Scientists have linked exposure to chemicals found in BPA-free plastics and cans with obesity in kids and teens.
Animal studies have linked obesity and other health problems with exposure to bisphenol A (BPA). That’s a common ingredient of many clear, hard plastics and the resins that line food cans. Concerns over BPA health impacts led manufacturers to start phasing out the chemical in products that make contact with foods and drinks. Now a study in children and teens suggests that even some BPA substitutes may foster weight gain.
Those substitutes — BPS (bisphenol S) and BPF (bisphenol F) — are now used as a lining in some aluminum food cans. They’re also found in the paper used to print cash-register receipts.
Scientists Say: Obesogens
Melanie Jacobson works in New York City at the New York University School of Medicine. Her team’s new study finds that overweight kids tend to have higher levels of BPS and BPF in their bodies than do normal-weight kids. That would suggest that like BPA, these chemicals are obesogens (Oh-BE-suh-genz).

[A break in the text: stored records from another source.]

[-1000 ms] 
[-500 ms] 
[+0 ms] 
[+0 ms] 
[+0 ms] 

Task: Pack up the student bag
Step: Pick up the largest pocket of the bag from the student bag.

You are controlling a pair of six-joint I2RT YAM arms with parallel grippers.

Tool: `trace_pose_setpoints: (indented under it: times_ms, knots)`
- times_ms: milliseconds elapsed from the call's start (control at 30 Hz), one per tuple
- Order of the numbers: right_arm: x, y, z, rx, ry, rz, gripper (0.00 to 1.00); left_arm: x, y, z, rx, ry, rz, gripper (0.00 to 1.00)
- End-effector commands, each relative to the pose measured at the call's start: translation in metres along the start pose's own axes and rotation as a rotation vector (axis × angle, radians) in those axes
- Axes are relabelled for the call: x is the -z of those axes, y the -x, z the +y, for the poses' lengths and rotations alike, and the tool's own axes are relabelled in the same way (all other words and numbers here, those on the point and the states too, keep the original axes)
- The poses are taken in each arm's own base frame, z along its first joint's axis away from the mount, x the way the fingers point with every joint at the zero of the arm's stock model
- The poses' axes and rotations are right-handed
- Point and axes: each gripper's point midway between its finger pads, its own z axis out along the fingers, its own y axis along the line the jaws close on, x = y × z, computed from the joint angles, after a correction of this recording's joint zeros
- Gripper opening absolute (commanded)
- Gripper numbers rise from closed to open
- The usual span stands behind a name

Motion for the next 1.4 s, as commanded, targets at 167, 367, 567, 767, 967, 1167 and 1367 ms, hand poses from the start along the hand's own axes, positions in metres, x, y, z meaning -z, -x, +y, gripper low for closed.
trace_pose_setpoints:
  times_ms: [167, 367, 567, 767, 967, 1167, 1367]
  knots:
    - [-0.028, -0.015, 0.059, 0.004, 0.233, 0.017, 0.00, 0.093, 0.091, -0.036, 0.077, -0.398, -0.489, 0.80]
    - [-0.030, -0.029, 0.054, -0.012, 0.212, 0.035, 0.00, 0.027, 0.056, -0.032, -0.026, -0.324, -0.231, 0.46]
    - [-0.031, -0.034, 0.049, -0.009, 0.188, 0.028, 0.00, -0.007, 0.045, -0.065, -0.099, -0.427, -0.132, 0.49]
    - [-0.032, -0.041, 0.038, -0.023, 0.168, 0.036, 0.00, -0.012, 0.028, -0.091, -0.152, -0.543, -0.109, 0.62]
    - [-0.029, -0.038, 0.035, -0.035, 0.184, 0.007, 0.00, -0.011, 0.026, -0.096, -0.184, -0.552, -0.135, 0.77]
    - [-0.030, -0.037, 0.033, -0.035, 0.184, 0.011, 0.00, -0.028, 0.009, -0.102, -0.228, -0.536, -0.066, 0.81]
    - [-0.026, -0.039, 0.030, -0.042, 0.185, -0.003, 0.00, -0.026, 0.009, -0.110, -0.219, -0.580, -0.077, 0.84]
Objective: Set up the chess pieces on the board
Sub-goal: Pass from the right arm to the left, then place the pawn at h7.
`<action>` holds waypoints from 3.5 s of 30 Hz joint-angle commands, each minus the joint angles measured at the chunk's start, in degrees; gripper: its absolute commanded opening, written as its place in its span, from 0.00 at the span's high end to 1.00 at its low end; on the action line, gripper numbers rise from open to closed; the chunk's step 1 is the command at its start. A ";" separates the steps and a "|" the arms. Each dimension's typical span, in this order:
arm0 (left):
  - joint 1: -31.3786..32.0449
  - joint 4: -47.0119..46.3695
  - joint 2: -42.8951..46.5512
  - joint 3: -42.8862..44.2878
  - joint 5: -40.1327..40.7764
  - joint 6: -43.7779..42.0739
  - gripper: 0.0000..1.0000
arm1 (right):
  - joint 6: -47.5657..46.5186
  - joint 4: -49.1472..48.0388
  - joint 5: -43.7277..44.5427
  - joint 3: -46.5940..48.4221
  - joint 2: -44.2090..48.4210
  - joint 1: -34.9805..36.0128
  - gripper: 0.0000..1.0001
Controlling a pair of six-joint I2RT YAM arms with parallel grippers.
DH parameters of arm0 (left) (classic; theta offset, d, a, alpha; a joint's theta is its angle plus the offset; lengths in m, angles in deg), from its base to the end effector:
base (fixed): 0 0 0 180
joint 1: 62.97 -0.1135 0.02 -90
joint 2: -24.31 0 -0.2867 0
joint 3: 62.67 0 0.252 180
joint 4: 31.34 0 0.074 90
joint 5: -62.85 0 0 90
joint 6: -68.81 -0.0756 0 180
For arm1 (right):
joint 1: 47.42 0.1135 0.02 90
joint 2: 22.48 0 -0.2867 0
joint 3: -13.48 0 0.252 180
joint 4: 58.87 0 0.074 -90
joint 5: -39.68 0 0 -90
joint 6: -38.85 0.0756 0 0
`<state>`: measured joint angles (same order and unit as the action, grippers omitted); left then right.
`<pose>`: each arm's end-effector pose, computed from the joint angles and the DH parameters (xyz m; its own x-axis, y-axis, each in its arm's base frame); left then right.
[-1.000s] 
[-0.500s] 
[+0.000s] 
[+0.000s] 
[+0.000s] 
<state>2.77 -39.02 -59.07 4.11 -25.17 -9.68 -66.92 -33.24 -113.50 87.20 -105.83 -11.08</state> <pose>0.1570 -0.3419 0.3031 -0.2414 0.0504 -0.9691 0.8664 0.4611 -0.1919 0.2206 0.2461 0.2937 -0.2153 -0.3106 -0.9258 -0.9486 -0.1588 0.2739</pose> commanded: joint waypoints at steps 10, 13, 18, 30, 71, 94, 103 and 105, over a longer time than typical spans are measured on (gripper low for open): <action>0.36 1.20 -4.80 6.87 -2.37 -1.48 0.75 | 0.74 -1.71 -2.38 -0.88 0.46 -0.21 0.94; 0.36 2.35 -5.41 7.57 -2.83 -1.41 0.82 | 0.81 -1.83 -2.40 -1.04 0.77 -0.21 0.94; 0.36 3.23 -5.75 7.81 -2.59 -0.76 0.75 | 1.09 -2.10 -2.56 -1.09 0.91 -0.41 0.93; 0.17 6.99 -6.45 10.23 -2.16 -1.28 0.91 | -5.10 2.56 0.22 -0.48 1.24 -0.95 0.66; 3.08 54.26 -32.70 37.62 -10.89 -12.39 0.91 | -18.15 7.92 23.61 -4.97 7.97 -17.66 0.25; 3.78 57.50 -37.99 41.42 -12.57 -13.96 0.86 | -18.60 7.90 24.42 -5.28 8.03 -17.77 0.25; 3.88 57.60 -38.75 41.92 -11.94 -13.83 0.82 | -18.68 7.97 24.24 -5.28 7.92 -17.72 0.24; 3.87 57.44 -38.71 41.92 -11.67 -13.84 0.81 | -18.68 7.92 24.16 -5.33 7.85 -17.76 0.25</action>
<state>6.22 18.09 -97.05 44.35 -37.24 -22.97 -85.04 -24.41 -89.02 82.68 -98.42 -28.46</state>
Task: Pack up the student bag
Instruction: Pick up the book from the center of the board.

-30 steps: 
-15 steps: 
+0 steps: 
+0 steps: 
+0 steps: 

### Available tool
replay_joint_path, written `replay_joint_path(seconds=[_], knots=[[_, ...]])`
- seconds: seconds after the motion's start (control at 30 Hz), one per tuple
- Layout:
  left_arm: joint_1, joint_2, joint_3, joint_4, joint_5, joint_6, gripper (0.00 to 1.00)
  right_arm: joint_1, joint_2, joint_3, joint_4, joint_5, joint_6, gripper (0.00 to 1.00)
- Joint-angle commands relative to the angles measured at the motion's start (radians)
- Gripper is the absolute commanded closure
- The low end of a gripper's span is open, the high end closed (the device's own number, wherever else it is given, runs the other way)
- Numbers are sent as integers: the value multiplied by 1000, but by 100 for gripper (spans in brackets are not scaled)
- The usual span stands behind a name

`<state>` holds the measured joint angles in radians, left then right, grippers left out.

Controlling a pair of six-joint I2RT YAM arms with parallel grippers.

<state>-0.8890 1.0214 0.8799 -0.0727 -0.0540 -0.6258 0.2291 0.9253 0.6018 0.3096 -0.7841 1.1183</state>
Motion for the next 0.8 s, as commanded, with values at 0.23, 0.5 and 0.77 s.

The group described its findings on July 25 in the Journal of the Endocrine Society.
Some pollutants act like hormones
Hormones control many of the body’s activities. At least in animals, BPA can mimic estrogens, a type of hormone. In fact, animal studies had shown BPA could cause harm by interfering with the body’s natural hormones. The new data suggest some BPA substitutes also may be hormone mimics.
Explainer: What is a hormone?
“It’s not surprising,” Bruce Blumberg says of the new findings. Previous research had linked BPA to obesity in both kids and adults. A cell biologist, Blumberg studies obesogens at the University of California in Irvine. He notes that a chemical’s structure, or shape, determines how it acts. And the chemical structures of both BPS and BPF, he notes, closely resemble that of BPA.
Exposure to obesogens “make us more likely to get fat than we otherwise would,” says Blumberg. Studies in rodents, he notes, show that BPA makes fat cells larger. That can encourage the body to store more food energy as fat.